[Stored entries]
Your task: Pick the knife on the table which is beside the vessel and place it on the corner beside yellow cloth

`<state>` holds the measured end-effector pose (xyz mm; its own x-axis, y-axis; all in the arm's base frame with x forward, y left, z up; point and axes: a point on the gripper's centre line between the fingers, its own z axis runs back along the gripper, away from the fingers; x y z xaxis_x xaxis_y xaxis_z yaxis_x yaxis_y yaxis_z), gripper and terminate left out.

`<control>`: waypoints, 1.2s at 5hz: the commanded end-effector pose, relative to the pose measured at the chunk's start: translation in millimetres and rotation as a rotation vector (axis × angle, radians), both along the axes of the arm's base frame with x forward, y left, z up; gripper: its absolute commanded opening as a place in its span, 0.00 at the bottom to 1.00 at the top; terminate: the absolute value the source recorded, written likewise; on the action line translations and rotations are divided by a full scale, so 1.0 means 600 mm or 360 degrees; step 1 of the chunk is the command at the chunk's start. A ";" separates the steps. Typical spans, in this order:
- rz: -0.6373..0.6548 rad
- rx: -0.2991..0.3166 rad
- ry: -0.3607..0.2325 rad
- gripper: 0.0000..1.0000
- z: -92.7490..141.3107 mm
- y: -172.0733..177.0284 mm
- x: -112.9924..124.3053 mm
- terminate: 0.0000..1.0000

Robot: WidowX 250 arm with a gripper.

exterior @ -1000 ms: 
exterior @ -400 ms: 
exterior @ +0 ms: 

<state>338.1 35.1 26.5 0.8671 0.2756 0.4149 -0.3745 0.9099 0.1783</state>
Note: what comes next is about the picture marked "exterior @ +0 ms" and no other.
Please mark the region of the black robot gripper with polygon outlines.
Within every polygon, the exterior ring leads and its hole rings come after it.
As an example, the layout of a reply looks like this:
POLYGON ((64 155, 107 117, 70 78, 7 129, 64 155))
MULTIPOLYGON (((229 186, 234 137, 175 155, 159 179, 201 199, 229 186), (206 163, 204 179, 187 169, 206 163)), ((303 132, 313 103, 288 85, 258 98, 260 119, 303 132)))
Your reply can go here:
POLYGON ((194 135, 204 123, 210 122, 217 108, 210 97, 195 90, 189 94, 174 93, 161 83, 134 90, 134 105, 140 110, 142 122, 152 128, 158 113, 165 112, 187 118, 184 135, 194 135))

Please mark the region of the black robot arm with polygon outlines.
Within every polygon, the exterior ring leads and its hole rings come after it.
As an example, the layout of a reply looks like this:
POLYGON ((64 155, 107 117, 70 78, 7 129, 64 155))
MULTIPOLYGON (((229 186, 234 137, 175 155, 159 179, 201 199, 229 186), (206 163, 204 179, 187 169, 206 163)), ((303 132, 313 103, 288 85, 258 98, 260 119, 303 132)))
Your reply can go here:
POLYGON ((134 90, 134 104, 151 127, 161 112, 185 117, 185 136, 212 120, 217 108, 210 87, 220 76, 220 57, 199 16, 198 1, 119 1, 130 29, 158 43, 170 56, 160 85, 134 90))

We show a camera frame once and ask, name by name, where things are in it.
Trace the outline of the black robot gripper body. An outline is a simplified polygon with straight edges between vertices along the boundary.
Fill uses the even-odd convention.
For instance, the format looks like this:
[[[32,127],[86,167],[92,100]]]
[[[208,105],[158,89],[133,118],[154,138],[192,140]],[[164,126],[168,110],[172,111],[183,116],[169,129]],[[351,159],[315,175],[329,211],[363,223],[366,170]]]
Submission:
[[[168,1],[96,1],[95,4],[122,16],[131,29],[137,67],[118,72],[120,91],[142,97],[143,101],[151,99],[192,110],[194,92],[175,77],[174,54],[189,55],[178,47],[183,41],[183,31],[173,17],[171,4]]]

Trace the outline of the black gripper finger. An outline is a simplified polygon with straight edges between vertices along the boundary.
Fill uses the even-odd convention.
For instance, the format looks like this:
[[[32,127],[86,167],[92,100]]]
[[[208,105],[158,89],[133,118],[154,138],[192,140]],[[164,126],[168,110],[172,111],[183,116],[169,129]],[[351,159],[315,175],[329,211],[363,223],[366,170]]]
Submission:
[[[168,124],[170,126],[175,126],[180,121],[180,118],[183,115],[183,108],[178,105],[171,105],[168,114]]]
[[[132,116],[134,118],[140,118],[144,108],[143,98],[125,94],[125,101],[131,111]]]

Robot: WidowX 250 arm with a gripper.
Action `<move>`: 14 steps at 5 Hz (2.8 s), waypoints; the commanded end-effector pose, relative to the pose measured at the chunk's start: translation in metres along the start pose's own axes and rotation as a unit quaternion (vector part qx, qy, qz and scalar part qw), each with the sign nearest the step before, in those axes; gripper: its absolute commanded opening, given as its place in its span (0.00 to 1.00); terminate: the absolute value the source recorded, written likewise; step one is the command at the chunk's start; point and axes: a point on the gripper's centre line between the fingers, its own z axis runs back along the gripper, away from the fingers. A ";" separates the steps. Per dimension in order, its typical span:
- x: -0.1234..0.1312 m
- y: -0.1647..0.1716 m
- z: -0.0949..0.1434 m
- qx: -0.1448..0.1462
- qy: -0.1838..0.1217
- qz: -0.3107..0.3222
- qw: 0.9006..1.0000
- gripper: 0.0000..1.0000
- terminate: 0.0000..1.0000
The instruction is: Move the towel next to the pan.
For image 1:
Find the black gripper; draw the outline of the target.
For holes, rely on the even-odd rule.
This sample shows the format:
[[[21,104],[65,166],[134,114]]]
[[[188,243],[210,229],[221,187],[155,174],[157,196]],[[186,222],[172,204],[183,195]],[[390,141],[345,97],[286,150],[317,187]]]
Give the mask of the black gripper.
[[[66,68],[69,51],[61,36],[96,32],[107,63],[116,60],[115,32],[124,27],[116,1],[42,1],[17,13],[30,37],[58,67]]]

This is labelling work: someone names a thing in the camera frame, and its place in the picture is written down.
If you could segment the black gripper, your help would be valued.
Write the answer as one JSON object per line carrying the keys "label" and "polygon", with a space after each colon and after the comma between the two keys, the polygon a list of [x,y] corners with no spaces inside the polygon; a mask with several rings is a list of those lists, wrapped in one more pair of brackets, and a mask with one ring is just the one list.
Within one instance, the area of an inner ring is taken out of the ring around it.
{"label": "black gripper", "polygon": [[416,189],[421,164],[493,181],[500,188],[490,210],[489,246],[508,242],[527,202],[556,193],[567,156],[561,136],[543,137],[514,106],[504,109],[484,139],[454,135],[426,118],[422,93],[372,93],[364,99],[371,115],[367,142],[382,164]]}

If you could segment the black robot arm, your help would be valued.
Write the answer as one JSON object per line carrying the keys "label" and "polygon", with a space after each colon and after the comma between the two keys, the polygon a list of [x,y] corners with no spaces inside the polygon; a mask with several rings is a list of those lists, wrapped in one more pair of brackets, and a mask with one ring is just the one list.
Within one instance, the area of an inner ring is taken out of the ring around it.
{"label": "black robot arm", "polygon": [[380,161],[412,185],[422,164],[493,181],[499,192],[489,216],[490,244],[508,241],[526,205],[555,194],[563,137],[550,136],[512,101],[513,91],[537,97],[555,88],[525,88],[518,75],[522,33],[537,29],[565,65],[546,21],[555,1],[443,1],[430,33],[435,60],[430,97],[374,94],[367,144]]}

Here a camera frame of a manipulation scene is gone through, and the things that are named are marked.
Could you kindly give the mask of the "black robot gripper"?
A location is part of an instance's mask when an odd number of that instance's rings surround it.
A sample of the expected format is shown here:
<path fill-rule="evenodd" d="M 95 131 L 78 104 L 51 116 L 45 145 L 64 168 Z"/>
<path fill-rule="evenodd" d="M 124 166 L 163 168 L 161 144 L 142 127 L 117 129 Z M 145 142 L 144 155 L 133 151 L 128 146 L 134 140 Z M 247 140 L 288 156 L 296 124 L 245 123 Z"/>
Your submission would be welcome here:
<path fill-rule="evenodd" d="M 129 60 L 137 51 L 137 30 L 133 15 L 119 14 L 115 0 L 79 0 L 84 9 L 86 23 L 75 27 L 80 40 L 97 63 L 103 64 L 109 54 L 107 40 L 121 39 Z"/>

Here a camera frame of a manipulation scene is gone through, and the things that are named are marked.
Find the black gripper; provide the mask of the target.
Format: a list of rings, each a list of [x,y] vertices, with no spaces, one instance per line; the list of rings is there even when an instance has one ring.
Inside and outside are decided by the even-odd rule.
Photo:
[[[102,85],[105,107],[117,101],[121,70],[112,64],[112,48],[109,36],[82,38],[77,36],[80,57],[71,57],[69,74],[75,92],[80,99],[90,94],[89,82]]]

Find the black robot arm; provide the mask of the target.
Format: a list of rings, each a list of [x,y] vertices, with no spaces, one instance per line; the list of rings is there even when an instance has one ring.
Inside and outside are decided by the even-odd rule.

(EXERCISE DETAILS) Look above for the line holding "- rz: -0.6373..0.6548 rad" and the line holding "exterior @ -400". Retype both, and every line between them, word for word and nothing else.

(THE ANSWER)
- rz: -0.6373..0.6548 rad
- rx: -0.2991..0.3166 rad
- ry: -0.3607..0.2325 rad
- gripper: 0.0000..1.0000
- z: -92.7490..141.3107 mm
- y: -172.0733..177.0284 mm
- x: -112.9924..124.3053 mm
- terminate: 0.0000..1.0000

Robot: WidowX 250 arm with a gripper.

exterior @ -1000 ms: 
exterior @ -400 ms: 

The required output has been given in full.